Amazon Appstore on Windows 11

Windows 11 Store Android Amazon

The mobile app selection on the Microsoft Store on Windows 11 is powered by the company’s neighbors in Seattle, Amazon. The Amazon Appstore will allow Windows 11 users to access Android apps within the Microsoft Store with the familiar search, browsing, and discovery experience.

At the moment, Amazon Appstore is available on the company’s line-up of Fire devices. These are popular devices, yes, but the number of apps as well as the install base cannot match Google Play Store, the de-facto way of downloading Android apps on all smartphones outside of China.

However, the partnership could revitalize Amazon Appstore offering the developers an opportunity to market their apps to a potential audience of millions of Windows 11 users. I use the word ‘opportunity’ and ‘potential’ instead of making a definite statement because the Microsoft Store on Windows 10—even with its wide install base—didn’t really shine.


At this moment, we’re not sure when Android apps will start showing up in the revamped Microsoft Store.
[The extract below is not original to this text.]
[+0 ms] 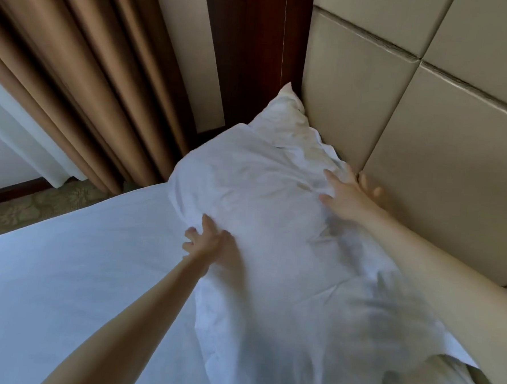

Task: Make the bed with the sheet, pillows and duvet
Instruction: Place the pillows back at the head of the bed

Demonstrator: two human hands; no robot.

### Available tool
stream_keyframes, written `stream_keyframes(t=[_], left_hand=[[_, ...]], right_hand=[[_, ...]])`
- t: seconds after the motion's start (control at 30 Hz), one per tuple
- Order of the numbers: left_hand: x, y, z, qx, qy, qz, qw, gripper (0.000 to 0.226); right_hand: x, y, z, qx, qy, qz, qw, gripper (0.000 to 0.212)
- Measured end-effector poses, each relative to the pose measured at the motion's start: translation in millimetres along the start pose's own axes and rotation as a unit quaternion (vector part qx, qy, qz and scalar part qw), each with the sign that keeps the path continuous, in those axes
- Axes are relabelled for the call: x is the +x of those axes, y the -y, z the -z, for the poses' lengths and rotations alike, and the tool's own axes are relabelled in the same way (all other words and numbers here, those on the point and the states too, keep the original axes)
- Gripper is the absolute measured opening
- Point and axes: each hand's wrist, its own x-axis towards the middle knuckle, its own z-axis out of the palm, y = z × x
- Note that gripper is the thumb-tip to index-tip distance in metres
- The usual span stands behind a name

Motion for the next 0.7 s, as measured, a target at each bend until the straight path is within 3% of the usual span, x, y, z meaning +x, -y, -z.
stream_keyframes(t=[0.13, 0.27, 0.33, 0.43, 0.5, 0.6, 0.7], left_hand=[[-3.2, 3.9, -11.7, -0.081, -0.015, -0.007, 0.997, 0.06], [-8.0, 18.0, -23.7, -0.114, 0.009, -0.006, 0.993, 0.067], [-13.9, 25.7, -26.4, -0.113, -0.002, -0.032, 0.993, 0.063], [-23.3, 29.1, -13.3, -0.105, -0.123, -0.082, 0.983, 0.033], [-32.4, 28.3, 4.6, -0.13, -0.164, -0.095, 0.973, 0.033], [-57.8, 17.0, 33.4, -0.213, -0.133, -0.137, 0.958, 0.032], [-93.5, -4.8, 64.3, -0.221, -0.113, -0.212, 0.945, 0.03]], right_hand=[[-3.1, 0.1, -20.6, -0.018, 0.033, -0.005, 0.999, 0.055], [-15.9, -9.8, -36.1, 0.043, 0.039, -0.043, 0.997, 0.054], [-24.5, -15.2, -38.0, 0.057, -0.017, -0.025, 0.998, 0.045], [-38.0, -13.4, -30.4, 0.106, -0.161, 0.037, 0.981, 0.029], [-50.3, -6.5, -18.6, 0.149, -0.215, 0.059, 0.963, 0.025], [-72.5, 10.0, 1.5, 0.199, -0.243, 0.08, 0.946, 0.022], [-100.4, 30.5, 25.7, 0.255, -0.243, 0.078, 0.933, 0.022]])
The official word is ‘later this year’. Microsoft has clarified that not every Android app in the Amazon Appstore will run on Windows 11.

Windows 11 will also allow sideloading of Android apps, which is handy but riddled with problems. A lot of Android developers do not offer APK files for sideloading, and they are mostly available via unofficial, shady directories. Apart from the legal issues of something like that, there’s also concerns around malware since these aggregators don’t cover all bases like a Google would. Incidentally, Google will now require that new apps on the Play Store are published using the Android App Bundle. Google’s switch from APKs to App Bundles may mean that there will be fewer apps available to run on Windows 11.
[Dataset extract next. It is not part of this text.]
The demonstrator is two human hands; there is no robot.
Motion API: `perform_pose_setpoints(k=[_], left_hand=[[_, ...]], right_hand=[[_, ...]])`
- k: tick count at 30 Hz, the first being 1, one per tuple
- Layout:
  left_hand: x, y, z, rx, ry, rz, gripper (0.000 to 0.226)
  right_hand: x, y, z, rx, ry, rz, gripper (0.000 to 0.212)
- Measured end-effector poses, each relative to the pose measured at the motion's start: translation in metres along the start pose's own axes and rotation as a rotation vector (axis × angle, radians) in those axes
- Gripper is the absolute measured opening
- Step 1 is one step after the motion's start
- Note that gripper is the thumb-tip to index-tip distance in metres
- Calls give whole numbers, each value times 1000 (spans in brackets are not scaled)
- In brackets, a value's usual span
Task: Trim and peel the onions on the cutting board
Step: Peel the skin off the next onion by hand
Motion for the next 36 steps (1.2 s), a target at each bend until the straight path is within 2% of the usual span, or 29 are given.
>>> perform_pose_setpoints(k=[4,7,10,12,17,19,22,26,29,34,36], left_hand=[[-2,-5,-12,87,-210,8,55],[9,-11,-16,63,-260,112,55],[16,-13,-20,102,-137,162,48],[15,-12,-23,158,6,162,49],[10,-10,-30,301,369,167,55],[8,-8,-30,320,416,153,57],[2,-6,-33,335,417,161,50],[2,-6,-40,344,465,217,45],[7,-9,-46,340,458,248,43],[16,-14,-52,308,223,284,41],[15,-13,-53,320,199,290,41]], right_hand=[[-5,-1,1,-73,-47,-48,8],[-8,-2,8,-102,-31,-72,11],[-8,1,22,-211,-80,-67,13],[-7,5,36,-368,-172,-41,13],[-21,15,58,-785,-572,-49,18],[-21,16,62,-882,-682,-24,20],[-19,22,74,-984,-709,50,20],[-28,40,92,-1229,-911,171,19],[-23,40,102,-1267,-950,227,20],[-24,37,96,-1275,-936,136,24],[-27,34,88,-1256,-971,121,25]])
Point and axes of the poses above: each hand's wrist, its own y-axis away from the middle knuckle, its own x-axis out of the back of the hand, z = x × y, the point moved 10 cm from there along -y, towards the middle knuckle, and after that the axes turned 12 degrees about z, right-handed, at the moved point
It is not yet clear if Microsoft will allow the installation of third-party app stores like Android does. There is a potential of Samsung bundling its Galaxy Store on its Windows 11 laptops or alternative app stores like Indus App Bazaar, an Android app store built for emerging markets like India, be made available.

Let’s see if this perplexing highlight of Windows 11 reaps any rewards for Microsoft.